Comprehensive Plan for the Prevention and Treatment of Isolated Systolic Hypertension: Key Points of Non-pharmacological Intervention, Precision Medication, and Long-Term Follow-up Observation
40. How to treat isolated systolic hypertension? For mild isolated systolic hypertension, non-pharmacological treatment should be initiated for 2-3 months in the early stage. The following measures are often taken: (1) Do not smoke and drink alcohol. The harmful components in tobacco and alcohol can cause damage to the heart and blood vessels, making it difficult to lower blood pressure. (2) Pay attention to the combination of work and rest, avoid excessive physical and mental activities, maintain a cheerful mood and sufficient sleep; participate in appropriate cultural and sports activities to achieve harmony of mind and body and balance of the internal environment of the body, which is conducive to the recovery of blood pressure to normal levels. (3) The diet should be reasonable, with light and low-fat as the principle. Eat less animal fat and its offal, eat more fresh fruits and vegetables, and pay attention to supplementing foods with more calcium, such as dried shrimp, milk, dairy products, kelp, etc.; obese people need to control their food intake and weight. (4) If the patient is accompanied by tension, anxiety, insomnia, dreaming, etc., a small dose of sedative-hypnotic drugs can be taken, such as diazepam (Valium) and calming and brain-nourishing liquid. If blood pressure remains at a high level after taking the above measures, drug treatment will be necessary in addition to the above non-drug treatments.

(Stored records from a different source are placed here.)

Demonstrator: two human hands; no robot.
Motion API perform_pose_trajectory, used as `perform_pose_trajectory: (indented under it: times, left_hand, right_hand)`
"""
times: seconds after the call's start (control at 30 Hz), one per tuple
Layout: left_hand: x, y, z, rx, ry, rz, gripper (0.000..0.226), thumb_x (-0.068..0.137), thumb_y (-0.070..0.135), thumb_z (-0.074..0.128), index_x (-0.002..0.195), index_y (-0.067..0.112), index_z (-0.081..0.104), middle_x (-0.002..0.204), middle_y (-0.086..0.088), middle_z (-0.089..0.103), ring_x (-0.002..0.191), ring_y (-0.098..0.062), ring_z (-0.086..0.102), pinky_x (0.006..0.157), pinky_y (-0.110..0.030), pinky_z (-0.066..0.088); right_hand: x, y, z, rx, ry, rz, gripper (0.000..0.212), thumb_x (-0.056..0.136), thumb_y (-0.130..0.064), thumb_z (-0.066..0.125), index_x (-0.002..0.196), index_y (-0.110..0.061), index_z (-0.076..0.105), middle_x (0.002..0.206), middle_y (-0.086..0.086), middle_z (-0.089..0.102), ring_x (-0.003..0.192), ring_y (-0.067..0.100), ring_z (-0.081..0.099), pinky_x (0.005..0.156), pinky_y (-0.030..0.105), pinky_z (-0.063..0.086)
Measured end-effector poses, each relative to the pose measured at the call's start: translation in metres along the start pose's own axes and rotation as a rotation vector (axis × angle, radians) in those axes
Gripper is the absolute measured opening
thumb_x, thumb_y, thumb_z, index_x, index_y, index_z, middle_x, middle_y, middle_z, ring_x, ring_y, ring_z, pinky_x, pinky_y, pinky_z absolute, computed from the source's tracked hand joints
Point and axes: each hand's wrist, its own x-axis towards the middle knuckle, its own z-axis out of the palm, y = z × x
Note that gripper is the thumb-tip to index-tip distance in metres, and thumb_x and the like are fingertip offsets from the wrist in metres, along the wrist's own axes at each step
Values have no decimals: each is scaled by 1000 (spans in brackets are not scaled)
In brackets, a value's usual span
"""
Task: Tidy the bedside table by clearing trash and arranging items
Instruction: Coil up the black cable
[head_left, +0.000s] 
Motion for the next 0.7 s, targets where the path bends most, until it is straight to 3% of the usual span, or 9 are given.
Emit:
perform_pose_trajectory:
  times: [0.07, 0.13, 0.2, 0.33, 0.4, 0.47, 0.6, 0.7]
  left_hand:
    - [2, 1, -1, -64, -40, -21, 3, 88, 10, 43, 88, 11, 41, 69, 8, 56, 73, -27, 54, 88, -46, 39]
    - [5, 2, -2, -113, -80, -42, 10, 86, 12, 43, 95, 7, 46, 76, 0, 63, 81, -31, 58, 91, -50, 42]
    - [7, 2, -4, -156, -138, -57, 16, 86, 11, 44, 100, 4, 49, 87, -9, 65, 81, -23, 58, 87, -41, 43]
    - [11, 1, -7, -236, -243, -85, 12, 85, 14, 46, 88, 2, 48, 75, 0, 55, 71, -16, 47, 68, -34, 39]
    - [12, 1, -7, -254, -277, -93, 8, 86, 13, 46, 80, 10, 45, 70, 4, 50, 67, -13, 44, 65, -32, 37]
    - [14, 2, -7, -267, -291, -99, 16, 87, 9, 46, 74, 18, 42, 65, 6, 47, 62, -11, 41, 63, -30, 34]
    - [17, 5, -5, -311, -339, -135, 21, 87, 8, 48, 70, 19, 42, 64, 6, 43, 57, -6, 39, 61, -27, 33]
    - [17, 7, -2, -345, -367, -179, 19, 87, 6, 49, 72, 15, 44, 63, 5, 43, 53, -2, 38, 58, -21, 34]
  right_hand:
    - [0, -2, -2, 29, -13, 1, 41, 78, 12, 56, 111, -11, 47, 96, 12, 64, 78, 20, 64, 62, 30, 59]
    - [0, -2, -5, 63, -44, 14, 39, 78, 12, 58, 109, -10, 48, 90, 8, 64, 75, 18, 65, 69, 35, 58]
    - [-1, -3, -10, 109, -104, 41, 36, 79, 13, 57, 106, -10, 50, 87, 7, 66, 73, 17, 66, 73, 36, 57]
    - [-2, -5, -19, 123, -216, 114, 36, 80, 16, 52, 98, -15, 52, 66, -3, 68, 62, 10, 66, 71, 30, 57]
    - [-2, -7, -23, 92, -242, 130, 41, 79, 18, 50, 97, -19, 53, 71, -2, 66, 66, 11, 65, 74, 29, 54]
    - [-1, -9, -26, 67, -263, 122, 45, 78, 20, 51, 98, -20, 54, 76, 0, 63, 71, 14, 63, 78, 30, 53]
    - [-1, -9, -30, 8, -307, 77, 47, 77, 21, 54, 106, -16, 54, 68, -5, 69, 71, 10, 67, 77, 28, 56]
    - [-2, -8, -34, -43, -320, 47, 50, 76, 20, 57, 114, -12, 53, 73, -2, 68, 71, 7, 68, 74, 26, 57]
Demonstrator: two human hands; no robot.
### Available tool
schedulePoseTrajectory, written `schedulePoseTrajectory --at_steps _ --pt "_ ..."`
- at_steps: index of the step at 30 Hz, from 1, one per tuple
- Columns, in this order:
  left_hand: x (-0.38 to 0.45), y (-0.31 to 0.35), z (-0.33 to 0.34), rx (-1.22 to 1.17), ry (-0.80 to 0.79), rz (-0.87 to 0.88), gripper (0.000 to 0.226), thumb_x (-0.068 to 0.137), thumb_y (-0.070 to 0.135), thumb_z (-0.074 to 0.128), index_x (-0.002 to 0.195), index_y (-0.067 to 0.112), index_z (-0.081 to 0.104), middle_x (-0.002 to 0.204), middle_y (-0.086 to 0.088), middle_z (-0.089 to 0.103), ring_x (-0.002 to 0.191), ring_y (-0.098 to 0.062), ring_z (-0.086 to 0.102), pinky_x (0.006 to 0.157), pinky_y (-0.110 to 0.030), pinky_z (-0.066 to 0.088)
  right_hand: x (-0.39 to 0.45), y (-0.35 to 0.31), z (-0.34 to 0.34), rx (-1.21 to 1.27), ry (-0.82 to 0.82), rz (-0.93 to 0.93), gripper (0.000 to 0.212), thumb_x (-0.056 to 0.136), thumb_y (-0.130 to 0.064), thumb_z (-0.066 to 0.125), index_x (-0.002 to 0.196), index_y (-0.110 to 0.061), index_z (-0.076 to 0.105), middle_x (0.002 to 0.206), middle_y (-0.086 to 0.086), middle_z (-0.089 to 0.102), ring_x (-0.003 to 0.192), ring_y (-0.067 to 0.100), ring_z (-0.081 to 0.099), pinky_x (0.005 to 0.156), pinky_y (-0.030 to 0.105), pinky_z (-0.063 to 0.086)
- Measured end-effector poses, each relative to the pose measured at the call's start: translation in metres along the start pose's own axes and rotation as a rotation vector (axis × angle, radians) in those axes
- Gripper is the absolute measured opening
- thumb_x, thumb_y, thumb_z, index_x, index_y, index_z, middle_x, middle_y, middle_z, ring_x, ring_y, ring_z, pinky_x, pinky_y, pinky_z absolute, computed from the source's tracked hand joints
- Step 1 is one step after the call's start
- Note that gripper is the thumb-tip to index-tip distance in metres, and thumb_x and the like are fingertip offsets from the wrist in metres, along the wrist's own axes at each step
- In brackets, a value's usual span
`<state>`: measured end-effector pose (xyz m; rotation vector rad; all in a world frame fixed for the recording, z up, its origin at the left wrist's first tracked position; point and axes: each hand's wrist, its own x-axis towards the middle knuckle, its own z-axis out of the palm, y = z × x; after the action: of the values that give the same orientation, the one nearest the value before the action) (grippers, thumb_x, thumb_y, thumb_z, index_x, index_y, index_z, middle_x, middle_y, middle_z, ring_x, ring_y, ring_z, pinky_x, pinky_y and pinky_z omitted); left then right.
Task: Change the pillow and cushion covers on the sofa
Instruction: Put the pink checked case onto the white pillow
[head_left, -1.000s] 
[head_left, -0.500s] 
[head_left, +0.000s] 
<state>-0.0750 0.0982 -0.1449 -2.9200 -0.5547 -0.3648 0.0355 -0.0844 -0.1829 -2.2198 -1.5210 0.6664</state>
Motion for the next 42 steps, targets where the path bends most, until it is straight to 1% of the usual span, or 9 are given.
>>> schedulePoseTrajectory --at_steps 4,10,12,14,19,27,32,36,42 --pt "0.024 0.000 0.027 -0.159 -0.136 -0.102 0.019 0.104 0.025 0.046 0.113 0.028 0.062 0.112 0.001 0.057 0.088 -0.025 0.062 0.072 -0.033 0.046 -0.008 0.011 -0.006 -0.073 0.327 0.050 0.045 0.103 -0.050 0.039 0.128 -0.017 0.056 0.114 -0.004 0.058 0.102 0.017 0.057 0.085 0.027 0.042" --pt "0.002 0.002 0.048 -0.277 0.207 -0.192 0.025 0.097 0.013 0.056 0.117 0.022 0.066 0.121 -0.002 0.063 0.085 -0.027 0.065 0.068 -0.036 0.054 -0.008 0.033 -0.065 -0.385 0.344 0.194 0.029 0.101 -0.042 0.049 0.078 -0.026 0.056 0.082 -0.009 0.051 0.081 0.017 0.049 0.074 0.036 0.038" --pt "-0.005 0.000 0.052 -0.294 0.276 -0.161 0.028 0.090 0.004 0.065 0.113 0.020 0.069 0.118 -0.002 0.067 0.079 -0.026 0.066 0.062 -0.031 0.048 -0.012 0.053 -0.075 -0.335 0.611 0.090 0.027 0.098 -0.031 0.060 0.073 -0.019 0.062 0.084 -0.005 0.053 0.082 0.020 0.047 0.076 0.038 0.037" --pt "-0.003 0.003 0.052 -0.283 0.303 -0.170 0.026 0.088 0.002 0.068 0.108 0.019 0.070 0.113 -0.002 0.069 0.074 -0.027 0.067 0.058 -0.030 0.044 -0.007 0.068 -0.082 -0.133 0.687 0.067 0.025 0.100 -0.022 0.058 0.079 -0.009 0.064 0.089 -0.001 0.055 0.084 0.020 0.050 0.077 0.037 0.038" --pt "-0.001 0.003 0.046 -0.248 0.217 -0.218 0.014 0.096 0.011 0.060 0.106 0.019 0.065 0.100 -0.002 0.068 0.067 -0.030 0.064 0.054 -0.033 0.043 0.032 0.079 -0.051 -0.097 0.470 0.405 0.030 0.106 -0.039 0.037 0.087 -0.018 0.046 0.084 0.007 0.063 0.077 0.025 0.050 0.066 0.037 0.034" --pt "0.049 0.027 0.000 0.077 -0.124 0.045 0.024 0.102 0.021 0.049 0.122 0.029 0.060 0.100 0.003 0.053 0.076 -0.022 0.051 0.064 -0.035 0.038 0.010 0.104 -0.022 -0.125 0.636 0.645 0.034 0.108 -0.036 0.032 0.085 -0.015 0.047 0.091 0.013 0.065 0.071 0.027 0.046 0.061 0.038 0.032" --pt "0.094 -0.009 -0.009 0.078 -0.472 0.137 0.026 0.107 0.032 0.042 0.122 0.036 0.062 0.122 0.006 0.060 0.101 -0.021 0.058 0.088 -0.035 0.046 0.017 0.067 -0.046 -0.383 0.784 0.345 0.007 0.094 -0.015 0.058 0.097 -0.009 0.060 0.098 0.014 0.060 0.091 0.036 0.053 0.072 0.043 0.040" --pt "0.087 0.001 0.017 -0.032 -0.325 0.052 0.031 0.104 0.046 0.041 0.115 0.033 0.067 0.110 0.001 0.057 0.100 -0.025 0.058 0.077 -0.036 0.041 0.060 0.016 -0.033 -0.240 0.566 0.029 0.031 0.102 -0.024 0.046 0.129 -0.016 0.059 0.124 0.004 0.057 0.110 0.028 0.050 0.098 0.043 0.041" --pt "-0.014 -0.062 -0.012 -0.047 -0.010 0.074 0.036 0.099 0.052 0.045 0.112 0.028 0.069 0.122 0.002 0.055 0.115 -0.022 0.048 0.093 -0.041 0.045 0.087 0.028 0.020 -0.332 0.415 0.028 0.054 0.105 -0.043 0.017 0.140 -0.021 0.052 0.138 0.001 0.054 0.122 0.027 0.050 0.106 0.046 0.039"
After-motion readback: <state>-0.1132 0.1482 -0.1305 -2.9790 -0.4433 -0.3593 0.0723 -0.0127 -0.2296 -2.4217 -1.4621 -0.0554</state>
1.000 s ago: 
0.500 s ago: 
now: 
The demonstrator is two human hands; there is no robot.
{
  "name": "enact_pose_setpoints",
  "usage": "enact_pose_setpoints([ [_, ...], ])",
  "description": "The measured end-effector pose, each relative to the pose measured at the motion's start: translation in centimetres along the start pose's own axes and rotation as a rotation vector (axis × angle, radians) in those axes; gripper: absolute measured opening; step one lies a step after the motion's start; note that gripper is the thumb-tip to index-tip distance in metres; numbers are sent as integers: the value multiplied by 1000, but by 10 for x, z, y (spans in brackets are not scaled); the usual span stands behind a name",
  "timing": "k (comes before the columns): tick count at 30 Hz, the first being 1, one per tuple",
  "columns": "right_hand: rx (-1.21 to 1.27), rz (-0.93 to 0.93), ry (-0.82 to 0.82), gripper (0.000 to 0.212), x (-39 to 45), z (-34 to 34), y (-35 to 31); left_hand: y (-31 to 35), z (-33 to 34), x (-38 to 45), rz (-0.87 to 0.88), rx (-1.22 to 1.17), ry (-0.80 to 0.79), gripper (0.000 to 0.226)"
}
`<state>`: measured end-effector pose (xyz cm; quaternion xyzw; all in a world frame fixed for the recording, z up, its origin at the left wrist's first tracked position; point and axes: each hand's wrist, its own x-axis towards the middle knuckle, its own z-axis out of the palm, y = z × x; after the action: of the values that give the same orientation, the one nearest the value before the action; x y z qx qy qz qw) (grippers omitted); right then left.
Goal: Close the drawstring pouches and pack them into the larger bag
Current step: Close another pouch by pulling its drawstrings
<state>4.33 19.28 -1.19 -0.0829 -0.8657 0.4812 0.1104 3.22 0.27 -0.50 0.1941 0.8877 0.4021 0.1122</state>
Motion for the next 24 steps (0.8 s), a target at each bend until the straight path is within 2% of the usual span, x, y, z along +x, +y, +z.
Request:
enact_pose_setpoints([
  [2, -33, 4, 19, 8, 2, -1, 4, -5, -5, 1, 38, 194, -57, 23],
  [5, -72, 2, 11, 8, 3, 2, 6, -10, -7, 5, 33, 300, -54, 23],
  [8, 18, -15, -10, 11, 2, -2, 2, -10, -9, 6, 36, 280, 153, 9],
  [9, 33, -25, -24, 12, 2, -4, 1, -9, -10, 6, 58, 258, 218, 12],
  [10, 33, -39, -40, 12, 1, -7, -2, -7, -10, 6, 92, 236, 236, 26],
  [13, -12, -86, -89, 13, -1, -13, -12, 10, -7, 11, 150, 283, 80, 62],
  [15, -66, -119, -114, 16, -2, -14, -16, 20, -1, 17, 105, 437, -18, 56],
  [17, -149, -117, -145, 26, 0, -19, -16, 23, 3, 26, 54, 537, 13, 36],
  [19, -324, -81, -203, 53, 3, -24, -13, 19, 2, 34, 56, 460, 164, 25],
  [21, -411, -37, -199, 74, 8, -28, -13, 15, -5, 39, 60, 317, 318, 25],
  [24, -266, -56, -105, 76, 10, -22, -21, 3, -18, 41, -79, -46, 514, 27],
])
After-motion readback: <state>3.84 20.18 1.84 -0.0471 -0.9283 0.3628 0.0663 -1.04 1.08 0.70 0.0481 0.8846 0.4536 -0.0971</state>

41. How to treat isolated systolic hypertension with medication? Commonly used drugs include the following categories: (1) Calcium channel blockers. Such as nifedipine (controlled-release tablets), acetaminophen, etc., especially suitable for patients with hypertension accompanied by coronary heart disease, angina pectoris, and those with diabetes, hyperlipidemia and renal insufficiency. (2) Low-dose diuretics, such as hydrochlorothiazide (hydrochlorothiazide) and indapamide. (3) Angiotensin-converting enzyme inhibitors. Such as captopril, benazepril, fosinopril, perdopril, etc. Because they have the effect of reversing target organ damage, they are particularly suitable for hypertensive patients with cardiomegaly and heart failure. (4) β-blockers. Such as atenolol (amyloidin), metoprolol, etc., often used for patients with hypertension complicated by coronary heart disease, myocardial infarction, tachycardia, etc. Contraindicated in patients with heart failure, bradycardia, sick sinus syndrome and bronchial asthma. For patients with edema, in addition to taking the above-mentioned medications and controlling salt intake, low-dose diuretics can be used, as they not only promote diuresis and reduce swelling but also lower blood pressure. In patients with isolated systolic hypertension, diastolic blood pressure is usually within the normal range; therefore, the use of antihypertensive drugs will inevitably lower diastolic blood pressure simultaneously. Thus, when selecting antihypertensive drugs, it is important to start with low doses and use them cautiously, generally aiming to control systolic blood pressure between 140 and 160 mmHg (18.7 to 21.3 kPa). Calcium channel blockers or ACE inhibitors can be used, and a small amount of thiazide diuretics can be added if necessary. Isolated systolic hypertension primarily affects elderly patients, and since the baroreceptors of the elderly are less sensitive, drugs such as guanethidine, alpha-blockers, and labetalol should be avoided to prevent orthostatic hypotension.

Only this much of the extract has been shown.